▸ **TRY IT**
Track down each line below containing the string "metal" and copy it.

▸ **INFORMATION SHOWN**
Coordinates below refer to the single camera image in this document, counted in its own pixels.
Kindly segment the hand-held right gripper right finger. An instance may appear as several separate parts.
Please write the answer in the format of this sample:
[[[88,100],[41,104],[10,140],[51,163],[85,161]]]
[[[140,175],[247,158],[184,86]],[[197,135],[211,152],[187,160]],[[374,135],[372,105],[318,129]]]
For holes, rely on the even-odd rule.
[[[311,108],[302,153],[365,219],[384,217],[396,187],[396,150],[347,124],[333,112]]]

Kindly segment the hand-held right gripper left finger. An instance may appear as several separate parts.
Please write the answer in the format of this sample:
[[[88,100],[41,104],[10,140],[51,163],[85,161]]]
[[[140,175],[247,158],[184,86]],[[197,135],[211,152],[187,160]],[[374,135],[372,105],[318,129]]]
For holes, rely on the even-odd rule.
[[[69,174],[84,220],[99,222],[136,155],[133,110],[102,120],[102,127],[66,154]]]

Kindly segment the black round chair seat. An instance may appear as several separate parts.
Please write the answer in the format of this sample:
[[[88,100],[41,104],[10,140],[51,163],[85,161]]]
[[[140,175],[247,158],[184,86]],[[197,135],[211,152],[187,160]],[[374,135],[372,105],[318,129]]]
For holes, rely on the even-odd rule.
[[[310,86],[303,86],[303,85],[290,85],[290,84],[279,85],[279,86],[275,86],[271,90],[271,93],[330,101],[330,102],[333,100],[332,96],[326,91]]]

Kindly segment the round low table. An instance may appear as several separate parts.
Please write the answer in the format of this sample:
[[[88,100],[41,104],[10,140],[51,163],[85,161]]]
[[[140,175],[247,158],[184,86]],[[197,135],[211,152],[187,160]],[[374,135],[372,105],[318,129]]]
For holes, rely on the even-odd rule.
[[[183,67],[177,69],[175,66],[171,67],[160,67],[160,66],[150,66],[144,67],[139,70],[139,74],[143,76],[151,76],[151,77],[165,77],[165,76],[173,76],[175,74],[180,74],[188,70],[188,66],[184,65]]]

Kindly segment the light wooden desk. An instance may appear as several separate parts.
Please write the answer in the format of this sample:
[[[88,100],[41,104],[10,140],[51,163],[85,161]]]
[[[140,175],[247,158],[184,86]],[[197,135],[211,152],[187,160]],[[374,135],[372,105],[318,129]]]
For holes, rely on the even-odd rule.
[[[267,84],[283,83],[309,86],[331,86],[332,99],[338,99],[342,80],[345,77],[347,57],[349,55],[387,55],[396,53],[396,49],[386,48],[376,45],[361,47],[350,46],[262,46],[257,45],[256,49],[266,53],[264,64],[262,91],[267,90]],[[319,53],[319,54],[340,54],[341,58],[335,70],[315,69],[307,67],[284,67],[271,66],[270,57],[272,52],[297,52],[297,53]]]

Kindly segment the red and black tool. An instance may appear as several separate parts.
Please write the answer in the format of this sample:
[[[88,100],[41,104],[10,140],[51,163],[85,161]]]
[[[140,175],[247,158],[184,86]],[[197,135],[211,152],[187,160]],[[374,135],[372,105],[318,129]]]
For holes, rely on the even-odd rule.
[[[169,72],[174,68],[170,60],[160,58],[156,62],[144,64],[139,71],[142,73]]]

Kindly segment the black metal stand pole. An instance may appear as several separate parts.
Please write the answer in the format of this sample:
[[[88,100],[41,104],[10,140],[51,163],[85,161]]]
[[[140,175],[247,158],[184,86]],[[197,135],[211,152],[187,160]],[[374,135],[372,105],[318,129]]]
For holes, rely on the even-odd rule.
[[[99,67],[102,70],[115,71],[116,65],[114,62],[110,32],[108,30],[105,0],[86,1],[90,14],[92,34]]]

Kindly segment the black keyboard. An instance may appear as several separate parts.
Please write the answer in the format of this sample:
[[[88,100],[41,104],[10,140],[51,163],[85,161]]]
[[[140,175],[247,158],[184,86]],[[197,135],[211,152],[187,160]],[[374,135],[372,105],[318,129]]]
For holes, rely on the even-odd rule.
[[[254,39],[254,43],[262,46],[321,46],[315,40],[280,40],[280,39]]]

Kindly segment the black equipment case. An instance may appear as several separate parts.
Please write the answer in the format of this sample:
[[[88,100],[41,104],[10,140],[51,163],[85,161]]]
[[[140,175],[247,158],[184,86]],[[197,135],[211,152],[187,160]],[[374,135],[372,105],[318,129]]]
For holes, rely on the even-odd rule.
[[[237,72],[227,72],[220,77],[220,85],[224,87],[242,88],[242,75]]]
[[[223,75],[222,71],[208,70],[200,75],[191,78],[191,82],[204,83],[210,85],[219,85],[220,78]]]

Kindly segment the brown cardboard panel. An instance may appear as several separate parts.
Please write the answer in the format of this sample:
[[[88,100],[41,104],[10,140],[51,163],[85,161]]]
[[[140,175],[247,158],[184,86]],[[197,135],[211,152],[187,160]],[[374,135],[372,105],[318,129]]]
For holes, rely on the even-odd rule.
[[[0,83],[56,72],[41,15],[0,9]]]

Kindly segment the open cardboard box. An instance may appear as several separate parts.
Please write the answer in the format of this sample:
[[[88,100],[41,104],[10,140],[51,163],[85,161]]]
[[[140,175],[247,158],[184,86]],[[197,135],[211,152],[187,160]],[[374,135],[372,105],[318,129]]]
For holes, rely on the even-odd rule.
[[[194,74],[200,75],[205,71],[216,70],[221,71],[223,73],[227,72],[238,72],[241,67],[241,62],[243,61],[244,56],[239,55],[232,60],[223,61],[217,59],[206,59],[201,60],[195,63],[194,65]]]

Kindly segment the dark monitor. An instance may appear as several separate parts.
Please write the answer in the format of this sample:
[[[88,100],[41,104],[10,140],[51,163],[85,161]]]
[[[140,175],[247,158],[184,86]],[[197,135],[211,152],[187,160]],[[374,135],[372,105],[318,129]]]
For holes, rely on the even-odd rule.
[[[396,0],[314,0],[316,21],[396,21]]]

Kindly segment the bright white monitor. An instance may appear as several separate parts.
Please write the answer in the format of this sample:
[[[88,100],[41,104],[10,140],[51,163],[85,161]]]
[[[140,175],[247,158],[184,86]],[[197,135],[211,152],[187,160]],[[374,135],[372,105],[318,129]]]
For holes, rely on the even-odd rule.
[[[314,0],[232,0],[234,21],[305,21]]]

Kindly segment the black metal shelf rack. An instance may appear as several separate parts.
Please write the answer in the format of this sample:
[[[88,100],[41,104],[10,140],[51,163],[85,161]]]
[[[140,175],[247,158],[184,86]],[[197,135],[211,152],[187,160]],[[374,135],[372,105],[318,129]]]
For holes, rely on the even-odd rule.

▸ **ANSWER BOX**
Kindly segment the black metal stand pole. An instance may appear as several separate parts.
Kindly segment the black metal shelf rack. An instance may appear as several separate parts.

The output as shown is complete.